Findings of the study, published in The Lancet, detail minor side effects like localised pain, feeling feverish, chills, muscle ache, and headache.
The Oxford/AstraZeneca Covid-19 vaccine candidate was found to be safe, without major side effects, and has encouraging immunogenic — SARS CoV-2 fighting —effect in Phase 1 and 2 clinical trials in the UK, fuelling hopes of vaccine-driven control over the spread of the virus.
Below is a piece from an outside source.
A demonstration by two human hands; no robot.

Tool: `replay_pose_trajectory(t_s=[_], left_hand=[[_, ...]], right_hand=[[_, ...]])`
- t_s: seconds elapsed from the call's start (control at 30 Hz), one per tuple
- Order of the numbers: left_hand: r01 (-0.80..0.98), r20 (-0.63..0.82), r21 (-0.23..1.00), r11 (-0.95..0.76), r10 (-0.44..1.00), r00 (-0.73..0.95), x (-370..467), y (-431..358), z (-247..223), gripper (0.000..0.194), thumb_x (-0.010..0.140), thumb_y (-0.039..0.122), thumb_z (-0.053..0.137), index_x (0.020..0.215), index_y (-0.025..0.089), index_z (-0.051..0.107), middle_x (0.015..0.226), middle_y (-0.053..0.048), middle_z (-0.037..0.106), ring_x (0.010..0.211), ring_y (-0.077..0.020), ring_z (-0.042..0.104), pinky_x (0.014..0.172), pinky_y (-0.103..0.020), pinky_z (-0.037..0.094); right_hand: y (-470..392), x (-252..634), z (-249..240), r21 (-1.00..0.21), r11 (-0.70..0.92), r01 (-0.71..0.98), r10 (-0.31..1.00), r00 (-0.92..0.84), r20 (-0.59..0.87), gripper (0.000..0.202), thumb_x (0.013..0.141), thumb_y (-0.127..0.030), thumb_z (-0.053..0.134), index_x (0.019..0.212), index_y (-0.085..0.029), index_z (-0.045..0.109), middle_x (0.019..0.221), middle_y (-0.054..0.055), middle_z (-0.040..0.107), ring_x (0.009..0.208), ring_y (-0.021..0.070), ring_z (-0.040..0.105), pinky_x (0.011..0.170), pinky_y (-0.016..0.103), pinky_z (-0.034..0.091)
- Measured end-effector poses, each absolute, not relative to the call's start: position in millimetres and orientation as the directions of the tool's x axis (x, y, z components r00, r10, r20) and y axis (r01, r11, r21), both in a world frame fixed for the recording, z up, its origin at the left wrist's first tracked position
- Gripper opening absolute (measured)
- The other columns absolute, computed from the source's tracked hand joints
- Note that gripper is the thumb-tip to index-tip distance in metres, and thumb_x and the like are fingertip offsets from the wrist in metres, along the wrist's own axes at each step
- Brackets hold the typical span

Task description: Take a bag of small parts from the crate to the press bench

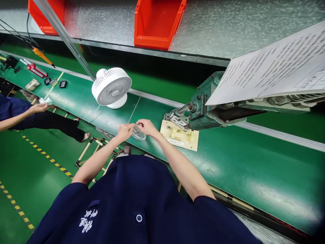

Pending results of Phase 3 clinical trials — in which immunogenicity and safety will be observed at a much larger scale — the Oxford vaccine has now emerged as a first among equals in a race that features candidates like CanSino’s and Moderna’s vaccine candidates.
The Oxford trials were carried out at five sites in the UK, and involved 1,077 healthy, adult participants; 543 were administered the vaccine candidate, named ChAdOx1 nCoV-19, and 534 were given the meningococcal vaccine as a control. Ten participants were studied separately, receiving a booster dose of ChAdOx1 28 days after the first dose.
Findings of the study, published in The Lancet, detail minor side effects like localised pain, feeling feverish, chills, muscle ache, and headache. The study notes that while fatigue and headache were the most commonly reported systemic side effects, many of the side effects could be controlled with prophylactic use of paracetamol.
The vaccine candidate, which involves injection of viral genetic material packed in a chimpanzee adenovirus vector to express the SARS CoV-2’s spike proteins, induced creation of spike-protein specific T-lymphocytes (which attack infected cells and are part of immune system memory which helps in curbing later infections by the same pathogen) and neutralising antibodies (a pathogen-specific response). The antibody response rose by the 28th day, and was found to be boosted in the group that received the second dose, showing neutralising activity even on the 56th day in a particular type of test.
Given the spike-specific T-lymphocyte formation, there is the hope that the vaccine could give protection for an extended period of time, even if the antibodies don’t sustain — studies in Germany and China have reported antibodies waning within months of infection. However, more research will be needed to confirm this, and if the level of immunogenicity can prove effective against the SARS CoV-2 virus in the long run.
The Lancet also published the results of the Phase 2 trials of CanSino’s vaccine candidate among 508 participants in Wuhan, China. This vaccine candidate uses a human adenovirus vector to deliver the viral genetic material, which makes it potentially susceptible to immune system response against the vector itself. The study reports that the vaccine candidate was safe, with no major side effect, and that it induced significant immunogenic effect for both the doses that were studied.